Occupy Wall Street Media Coverage Drivers
So now, as always, we move to empirics and we present the results we have.
First variable is ideology. We count with two measurements. First one is by the party of the state Governor. The second one is by the voting in 2008 US Presidential Elections. It refers to states where the winning party gathered more than 60% of state votes.
Our results indicate that ideology counts, and probably counts a lot in explaining media attention. As expected, democratic oriented states tend to provide a higher level of media attention than republican oriented states.
Now we move to economic conditions. As protests critizise how the ongoing economic and fiscal crisis is being addressed, economic conditions in states should be a relevant factor influencing media coverage.
Main economic variable linked to the crisis is unemployment rate. Let’s check how states react to Occupy events, depending on their present unemployment rate.

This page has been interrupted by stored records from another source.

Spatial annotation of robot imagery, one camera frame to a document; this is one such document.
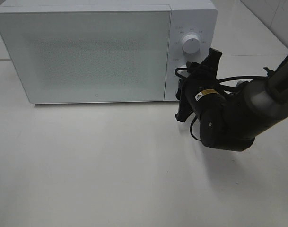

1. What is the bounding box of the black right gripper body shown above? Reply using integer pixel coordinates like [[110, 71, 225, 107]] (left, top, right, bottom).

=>
[[174, 47, 229, 147]]

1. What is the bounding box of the white timer knob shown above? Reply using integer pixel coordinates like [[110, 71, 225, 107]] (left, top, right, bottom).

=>
[[177, 64, 189, 79]]

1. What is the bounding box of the white microwave door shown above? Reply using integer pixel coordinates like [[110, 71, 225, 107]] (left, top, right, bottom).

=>
[[0, 11, 170, 104]]

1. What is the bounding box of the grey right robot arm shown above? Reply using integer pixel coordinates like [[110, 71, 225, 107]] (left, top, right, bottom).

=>
[[175, 48, 288, 151]]

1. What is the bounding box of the upper white power knob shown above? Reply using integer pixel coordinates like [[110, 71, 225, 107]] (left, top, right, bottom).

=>
[[182, 33, 201, 54]]

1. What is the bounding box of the white microwave oven body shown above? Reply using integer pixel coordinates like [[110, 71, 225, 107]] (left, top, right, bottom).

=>
[[0, 0, 218, 103]]

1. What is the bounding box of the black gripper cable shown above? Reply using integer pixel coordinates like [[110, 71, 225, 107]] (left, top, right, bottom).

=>
[[174, 61, 270, 140]]

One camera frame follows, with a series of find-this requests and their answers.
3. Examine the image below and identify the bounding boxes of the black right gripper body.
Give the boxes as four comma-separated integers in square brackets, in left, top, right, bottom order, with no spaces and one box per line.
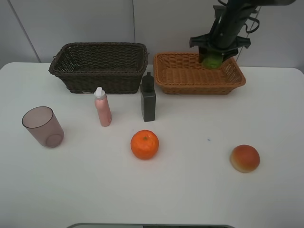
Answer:
[189,22,251,56]

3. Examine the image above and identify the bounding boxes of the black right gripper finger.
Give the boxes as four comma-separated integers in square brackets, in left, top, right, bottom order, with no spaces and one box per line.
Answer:
[222,51,234,63]
[199,47,208,63]

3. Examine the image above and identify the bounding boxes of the dark grey rectangular bottle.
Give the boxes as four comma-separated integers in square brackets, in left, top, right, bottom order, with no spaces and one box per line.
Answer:
[140,72,156,122]

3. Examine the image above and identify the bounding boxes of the round bread bun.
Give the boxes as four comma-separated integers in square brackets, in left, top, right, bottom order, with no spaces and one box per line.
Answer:
[229,145,260,173]

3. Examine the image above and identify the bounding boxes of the orange mandarin fruit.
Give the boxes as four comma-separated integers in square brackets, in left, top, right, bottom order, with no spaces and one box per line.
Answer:
[130,130,159,160]

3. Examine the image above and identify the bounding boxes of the pink bottle white cap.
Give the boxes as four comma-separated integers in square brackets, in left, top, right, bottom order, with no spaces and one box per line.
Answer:
[94,87,112,127]

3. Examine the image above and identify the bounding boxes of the translucent pink plastic cup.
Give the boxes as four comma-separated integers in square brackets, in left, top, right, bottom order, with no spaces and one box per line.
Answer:
[21,106,64,148]

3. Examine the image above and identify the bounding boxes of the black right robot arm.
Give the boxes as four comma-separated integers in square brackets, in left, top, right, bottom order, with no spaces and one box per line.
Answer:
[189,0,294,69]

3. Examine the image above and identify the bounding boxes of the orange wicker basket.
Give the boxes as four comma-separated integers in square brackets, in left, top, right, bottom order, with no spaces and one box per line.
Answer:
[153,52,246,95]

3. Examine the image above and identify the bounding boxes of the dark brown wicker basket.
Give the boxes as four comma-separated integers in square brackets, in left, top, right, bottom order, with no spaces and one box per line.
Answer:
[49,42,148,94]

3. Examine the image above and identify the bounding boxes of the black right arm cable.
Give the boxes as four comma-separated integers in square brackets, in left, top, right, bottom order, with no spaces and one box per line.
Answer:
[242,9,260,34]

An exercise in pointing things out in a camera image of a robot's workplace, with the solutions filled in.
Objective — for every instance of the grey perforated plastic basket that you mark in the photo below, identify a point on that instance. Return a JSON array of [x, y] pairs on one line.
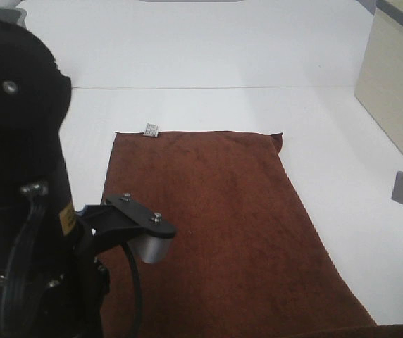
[[14, 16]]

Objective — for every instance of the beige fabric storage box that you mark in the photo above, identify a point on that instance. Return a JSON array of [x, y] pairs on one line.
[[379, 87]]

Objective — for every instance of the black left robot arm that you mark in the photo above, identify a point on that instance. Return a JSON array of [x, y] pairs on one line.
[[52, 283]]

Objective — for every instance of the brown towel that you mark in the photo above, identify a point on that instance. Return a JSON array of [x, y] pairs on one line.
[[246, 260]]

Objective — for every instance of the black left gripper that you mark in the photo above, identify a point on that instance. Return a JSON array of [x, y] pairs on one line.
[[72, 308]]

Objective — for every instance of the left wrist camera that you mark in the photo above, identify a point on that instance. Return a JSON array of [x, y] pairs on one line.
[[150, 235]]

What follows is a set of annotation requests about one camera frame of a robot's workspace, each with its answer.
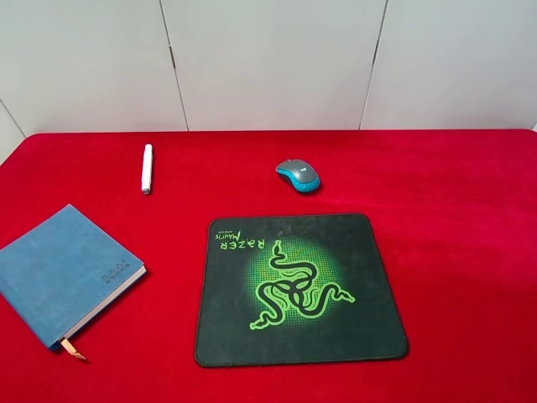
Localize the blue and grey computer mouse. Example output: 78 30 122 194
275 160 321 193

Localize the white pen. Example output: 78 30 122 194
141 144 153 195

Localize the black green Razer mouse pad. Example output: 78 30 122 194
195 213 409 368

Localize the blue notebook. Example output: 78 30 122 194
1 205 147 360

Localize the red tablecloth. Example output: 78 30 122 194
1 129 536 402

And we find there a very surprising and instructive result: against all expectations, media attention to Occupy Wall Street is unrelated state unemployment rate. There is even a slighly higher media coverage in states with low unemployment rate (less than 7%) than in states suffering the most of the crisis (unemployment rate higher than 10%).
So state media attention is not driven mainly by the extent of the damages of the crisis, but probably more by the ideological interpretation on why it has been caused and how it could be address.
We now check the influence of another socioeconomif factor; the present economic power (measured by GDP per capita) and presence of poverty in the states.
As for the first variable, we find again a counter intuitive result: states with higher GDP per capitapublish more news abour Occupy Wall Street than “poor” states, in a quite substantial difference of behaviour. The opposite should be expected.
There is a reason behind this surprising result: current wealthy states are democratic oriented states (a voting rate for Obama of 54.8% in past elections), while states with less than 42,000 US$ per capita (US average is US$ 47,000) are mainly republican oriented states (a voting rate for Obama of 47,1% in past elections). This result tells us that state GDP per capita is not a driving factor of Occupy media coverage.
As for the state poverty rate influence, we find basically a neutral impact, with a small effect in the expected direction: states with more people suffering of poverty tend to rpovide a slighly higher degree of media attention to Occupy Wall Street.
Note: take this as a provisional result, to be amended with new data without New York and California).
(All results put together, we come to the conclusion that the main driver of media coverage given to Occupy Wall Street in this initial stages of the media story is ideology. This result does not infer any conclusion concerning the motivations of the protesters, the organizations behind the movement and others endorsing it. It just points out (but quite clearly) that right now, the media which is more sensitive to Occupy is not the one where the readers are in areas suffering the most of unemployment and poverty, but the one where readers are mainly supporting the Democratic Party.)
More analysis on the evolution of these drivers and on news content analysis about this topic will come.